We have to invest and protect the Medicaid program and extend it.
  We have so much more to do.
  I will just spend my remaining minutes talking about one issue, the 
issue I started with on that list, the home- and community-based 
services issue. This is an issue that people across the country have 
come to talk to us about--about a senior or loved one that they want to 
have home care and can't get it because they are on the waiting list as 
it is approaching a million people or a person with a disability who 
wants that same kind of care in the home or in the community.
  I met a lot of people and listened to them and listened to their 
stories. Two come to mind in particular: Someone who needs that care--
his name is Brandon Kingsmore--and his caregiver Lynn Weidner.
  I visited Brandon's home with Lynn there and learned firsthand what 
they are up against every single day in that home. Some months later, 
Brandon had the chance to meet with the President in my hometown of 
Scranton. One thing that he said about Lynn as a caregiver and 
caregivers overall--he said the following. He said:

       I would not be able to have the life that I have without 
     Lynn's help.
       [Caregivers] give us a substantial life.

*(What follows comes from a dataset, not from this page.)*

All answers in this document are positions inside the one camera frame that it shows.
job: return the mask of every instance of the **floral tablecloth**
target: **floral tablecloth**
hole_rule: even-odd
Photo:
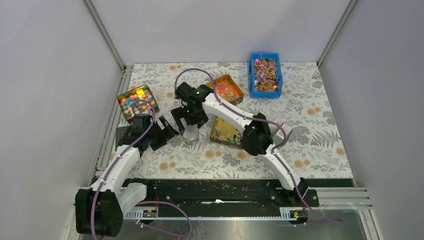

  That is what one Pennsylvanian said about the care he receives. Every 
family should have that opportunity to have care in the home or in the 
community, and they can't get that under current law. The only option 
for most families is care in a nursing home or other institutional 
care. If someone wants that care, that is great. A lot of those nursing 
homes do really good work.
  But here is the problem. So many Americans should have the right to 
have care in their home, and they don't have that opportunity today. We 
have to pass legislation to do that. The Better Care Better Jobs bill 
does that. Jobs for home care workers--we have to get that pay up. We 
can't be a Nation that claims to be the greatest country in the world 
and pay home care workers just $12 an hour. That is not going to 
provide the care that our families need. This bill is about jobs for 
home care workers; care, obviously, for seniors and people with 
disabilities; and support for family caregivers. More than 50 million 
Americans--more than 50 million Americans--are providing care to a 
loved one. They are saving us money by doing that--saving the Nation 
money--but they are caring for a family member out of an act of love. 
We have to help them a lot more than we do.
  The last two more points I will make are: We can decide to go forward 
and just say your only option as a senior or a person with disability 
is to go to a nursing home or an institutional setting. If we continue 
to do that, the cost of that is $90,000 per person; or we can invest in 
home- and community-based services and not pay $90,000 per person, but 
we can pay just $26,000 per American for that kind of care. So it has a 
huge cost benefit as well as the compelling moral argument that we 
should provide these opportunities.
  This bill we are going to pass tonight or tomorrow morning or 
whenever we pass it is a good bill for families--lowering costs, 
helping seniors with prescription drugs, and really moving forward on 
action against climate change. After it has passed, we are going to 
continue to work on these other issues.
  I want to end with this. I want to thank members of my staff who have 
particularly worked so hard the last 18 months on a range of issues 
but, in particular, the ones who work on home- and community-based 
services and will continue that fight with us: Stacy Sanders, Michael 
Gamel-McCormick, Narda Ipakchi, Josh Kramer, and so many others who 
have done good work, just like so many members of staffs of so many 
Senators here tonight.
  But let's get the Inflation Reduction Act passed tonight, and let's 
move forward on these other issues in the months ahead.
  I yield the floor.
  The PRESIDING OFFICER. The Senator from Indiana.